▶ _Work task_
The copy should hold exactly the lines below from the one that contains "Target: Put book" through the one that contains "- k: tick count" and nothing else, so no pictures.
[[ Source material, beginning ]]
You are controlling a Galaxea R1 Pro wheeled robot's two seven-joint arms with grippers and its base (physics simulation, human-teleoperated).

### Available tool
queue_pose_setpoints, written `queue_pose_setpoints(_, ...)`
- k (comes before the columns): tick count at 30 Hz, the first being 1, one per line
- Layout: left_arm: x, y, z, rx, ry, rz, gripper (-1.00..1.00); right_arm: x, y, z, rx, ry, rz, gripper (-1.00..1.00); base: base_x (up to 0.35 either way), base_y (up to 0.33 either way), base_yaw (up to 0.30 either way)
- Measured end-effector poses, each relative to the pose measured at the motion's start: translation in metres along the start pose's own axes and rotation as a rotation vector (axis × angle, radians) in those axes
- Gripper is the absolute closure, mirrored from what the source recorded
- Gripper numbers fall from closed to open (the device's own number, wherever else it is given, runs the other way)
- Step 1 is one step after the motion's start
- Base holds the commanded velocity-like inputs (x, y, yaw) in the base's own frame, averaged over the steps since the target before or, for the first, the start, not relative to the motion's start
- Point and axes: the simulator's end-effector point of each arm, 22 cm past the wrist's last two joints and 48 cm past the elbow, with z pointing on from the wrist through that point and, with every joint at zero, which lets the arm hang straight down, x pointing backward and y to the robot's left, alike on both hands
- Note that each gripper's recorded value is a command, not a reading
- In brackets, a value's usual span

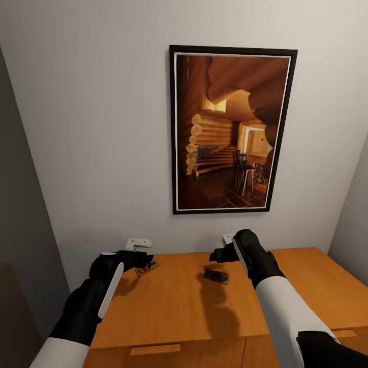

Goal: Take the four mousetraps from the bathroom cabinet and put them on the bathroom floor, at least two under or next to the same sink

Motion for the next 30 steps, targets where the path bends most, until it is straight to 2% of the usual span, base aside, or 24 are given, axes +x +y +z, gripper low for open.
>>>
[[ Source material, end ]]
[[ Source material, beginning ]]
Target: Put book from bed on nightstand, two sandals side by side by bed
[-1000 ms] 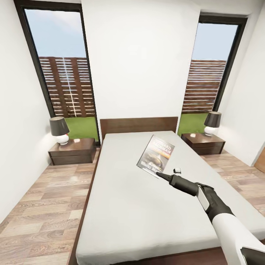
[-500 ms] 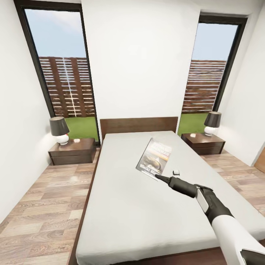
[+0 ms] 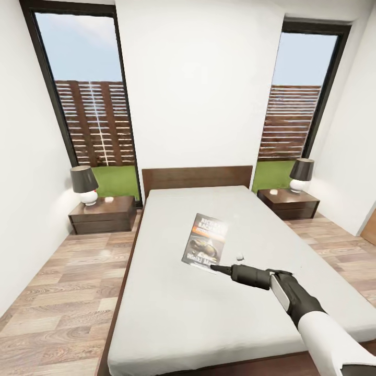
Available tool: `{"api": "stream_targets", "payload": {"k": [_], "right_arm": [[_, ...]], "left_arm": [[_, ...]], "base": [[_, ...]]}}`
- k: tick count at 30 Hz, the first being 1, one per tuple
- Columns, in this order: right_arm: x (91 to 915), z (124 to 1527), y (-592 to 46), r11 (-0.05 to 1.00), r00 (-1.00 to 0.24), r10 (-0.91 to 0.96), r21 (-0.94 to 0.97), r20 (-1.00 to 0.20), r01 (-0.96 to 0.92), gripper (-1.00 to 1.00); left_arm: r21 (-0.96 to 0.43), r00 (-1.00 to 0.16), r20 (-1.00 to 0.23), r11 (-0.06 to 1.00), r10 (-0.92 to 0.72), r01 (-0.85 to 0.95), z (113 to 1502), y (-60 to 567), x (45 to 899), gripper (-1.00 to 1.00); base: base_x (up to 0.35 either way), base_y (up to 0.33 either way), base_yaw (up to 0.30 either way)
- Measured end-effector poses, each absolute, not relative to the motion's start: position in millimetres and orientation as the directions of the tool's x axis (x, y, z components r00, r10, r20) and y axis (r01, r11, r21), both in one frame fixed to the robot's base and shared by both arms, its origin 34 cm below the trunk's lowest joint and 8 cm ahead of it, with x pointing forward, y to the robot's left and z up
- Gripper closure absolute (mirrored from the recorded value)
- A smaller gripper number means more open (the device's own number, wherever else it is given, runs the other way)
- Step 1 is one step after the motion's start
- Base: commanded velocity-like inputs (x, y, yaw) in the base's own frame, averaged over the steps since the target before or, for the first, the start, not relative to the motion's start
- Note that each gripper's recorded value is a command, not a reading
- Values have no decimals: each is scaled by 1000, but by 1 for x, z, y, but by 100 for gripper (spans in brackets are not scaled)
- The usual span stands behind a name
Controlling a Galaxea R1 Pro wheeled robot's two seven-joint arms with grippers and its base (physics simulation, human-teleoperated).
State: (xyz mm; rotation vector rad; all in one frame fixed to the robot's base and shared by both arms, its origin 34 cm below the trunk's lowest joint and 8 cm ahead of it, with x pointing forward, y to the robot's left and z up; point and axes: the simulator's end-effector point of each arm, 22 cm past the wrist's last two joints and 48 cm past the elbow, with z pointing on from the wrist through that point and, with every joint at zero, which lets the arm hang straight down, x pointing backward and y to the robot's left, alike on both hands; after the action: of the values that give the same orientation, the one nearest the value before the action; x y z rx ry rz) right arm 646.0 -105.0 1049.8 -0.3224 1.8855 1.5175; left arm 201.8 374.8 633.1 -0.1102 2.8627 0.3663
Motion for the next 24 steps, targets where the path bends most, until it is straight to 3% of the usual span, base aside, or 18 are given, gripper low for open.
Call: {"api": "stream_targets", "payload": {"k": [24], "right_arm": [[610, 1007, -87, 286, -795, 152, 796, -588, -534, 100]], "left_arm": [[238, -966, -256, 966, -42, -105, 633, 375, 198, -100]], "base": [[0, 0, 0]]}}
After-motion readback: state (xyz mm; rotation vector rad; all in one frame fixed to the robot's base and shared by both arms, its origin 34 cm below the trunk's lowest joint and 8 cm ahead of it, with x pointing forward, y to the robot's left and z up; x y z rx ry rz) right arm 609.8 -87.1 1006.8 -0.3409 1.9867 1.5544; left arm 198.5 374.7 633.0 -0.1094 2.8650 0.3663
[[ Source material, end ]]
▶ _Output below_
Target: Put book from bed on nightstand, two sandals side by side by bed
[-1000 ms] 
[-500 ms] 
[+0 ms] 
Available tool: `{"api": "stream_targets", "payload": {"k": [_], "right_arm": [[_, ...]], "left_arm": [[_, ...]], "base": [[_, ...]]}}`
- k: tick count at 30 Hz, the first being 1, one per tuple

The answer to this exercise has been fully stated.